Vous qui empruntez régulièrement le tracé des anciens boulevards extérieurs, je vous propose de les visiter sous terre, sur la ligne 6 du métro parisien, la ligne préférée des usagers en général et des touristes en particulier. Préférée car entre Nation et
Charles de Gaulle Étoile, sur ses 13 km de trajet, 6 sont en voies aériennes, soit 16 stations sur 28, offrant une vue unique sur les monuments parisiens et deux traversées de la Seine.
Sous un ciel de faïence, superbement orchestré par
Céline Laurens, oblige à se coltiner ceux que l'usager du métro tente habituellement d'éviter : les types qui en échange d'une chanson, demandent une participation, comme
René-Charles, le grand maigrichon au répertoire musical entre Donald Duck et
Céline Dion, les prédicateurs comme Melchior, incarnation de la foi et de la gentillesse, et son double maléfique Soren, qui promet l'Enfer à tous, Yvette « la minuscule vieille dame bossue » violoniste, le trio de clodos philosophes qui prend sous son aile Amandine la paumée, venue à Paris pour ses études, tombée sur un punk à chien doublé d'une belle ordure…

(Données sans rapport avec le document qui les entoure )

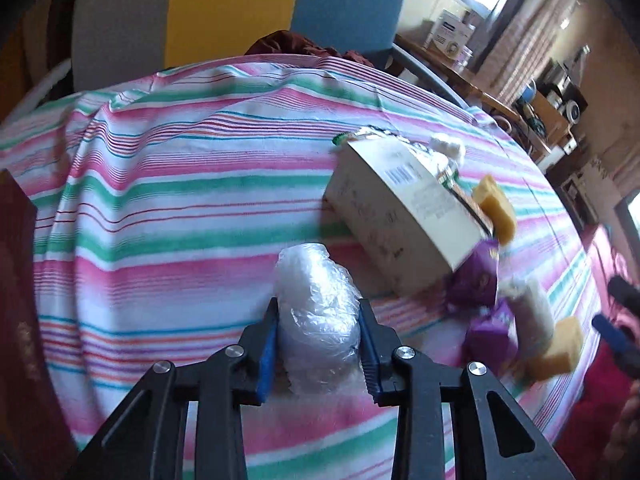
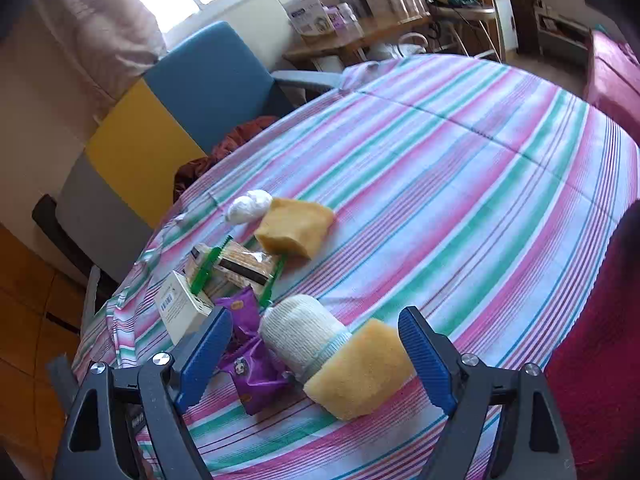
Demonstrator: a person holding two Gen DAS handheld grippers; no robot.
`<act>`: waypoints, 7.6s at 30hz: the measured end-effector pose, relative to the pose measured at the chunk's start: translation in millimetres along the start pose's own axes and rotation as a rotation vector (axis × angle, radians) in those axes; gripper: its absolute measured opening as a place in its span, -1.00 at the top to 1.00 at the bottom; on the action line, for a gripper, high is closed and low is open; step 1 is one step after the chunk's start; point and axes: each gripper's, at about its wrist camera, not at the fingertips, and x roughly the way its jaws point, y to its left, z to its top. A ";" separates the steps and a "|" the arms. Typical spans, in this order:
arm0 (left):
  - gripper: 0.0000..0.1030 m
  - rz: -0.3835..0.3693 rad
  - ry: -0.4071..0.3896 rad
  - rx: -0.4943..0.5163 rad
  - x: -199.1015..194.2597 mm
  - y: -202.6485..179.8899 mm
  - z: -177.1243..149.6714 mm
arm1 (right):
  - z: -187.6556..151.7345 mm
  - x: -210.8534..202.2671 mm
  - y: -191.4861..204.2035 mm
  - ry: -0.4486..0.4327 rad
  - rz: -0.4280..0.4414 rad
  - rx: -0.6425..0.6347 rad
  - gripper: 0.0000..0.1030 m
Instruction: Organize objects
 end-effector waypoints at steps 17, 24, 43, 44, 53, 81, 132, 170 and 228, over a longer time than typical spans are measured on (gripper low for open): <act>0.31 0.021 -0.039 0.139 -44.2 -15.2 -47.7 | -6.6 23.1 -14.5 0.136 -0.121 0.020 -0.68; 0.31 -0.010 -0.069 0.125 -70.4 -8.3 -51.4 | -10.4 33.3 -17.1 0.203 -0.122 0.021 -0.20; 0.31 0.191 -0.186 -0.110 -216.0 159.4 -99.1 | -4.3 8.2 0.7 0.051 -0.091 -0.064 0.12; 0.31 0.224 -0.183 -0.150 -222.9 178.8 -105.7 | -4.4 8.1 2.2 0.048 -0.086 -0.070 0.12; 0.31 0.373 -0.122 -0.309 -225.7 266.9 -142.5 | -6.4 8.6 8.3 0.037 -0.083 -0.106 0.12; 0.01 0.479 -0.186 -0.305 -228.8 263.5 -159.2 | -2.3 -24.0 30.0 -0.115 -0.031 -0.185 0.12; -0.30 0.577 -0.345 -0.459 -291.8 308.5 -205.9 | -322.8 2.6 367.4 0.492 0.621 -0.935 -0.47; -0.39 0.395 -0.301 -0.107 -230.9 172.8 -140.0 | -88.1 -20.0 165.0 0.063 0.124 -0.583 -0.53; 0.36 -0.160 0.135 0.145 21.9 -109.5 -7.9 | -6.6 12.4 -12.0 0.094 0.086 0.093 -0.53</act>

C'est Jacques, conducteur du métro de la ligne 6 qui fait ce lien entre eux et nous, en racontant ses seize années avec Madeleine, entre souvenirs enfouis comme son trajet sous terre, et son quotidien à l'air libre, des contes pas jolis-jolis, et les légendes de la Ligne 6. Outre « la faune souterraine » énumérée plus haut, il y a aussi la vie de Jacques : avec Madeleine, bourgeoise déclassée par conviction et hypocondriaque au dernier degré, Henri, le collègue et ami, poète mystique, profondément marqué par deux drames vécus sur sa rame.
En braquant la lampe torche sur les « habitants du monde d'en bas »,
Céline Laurens met en avant les problèmes de notre société, et montre qu'on peut trouver du beau partout.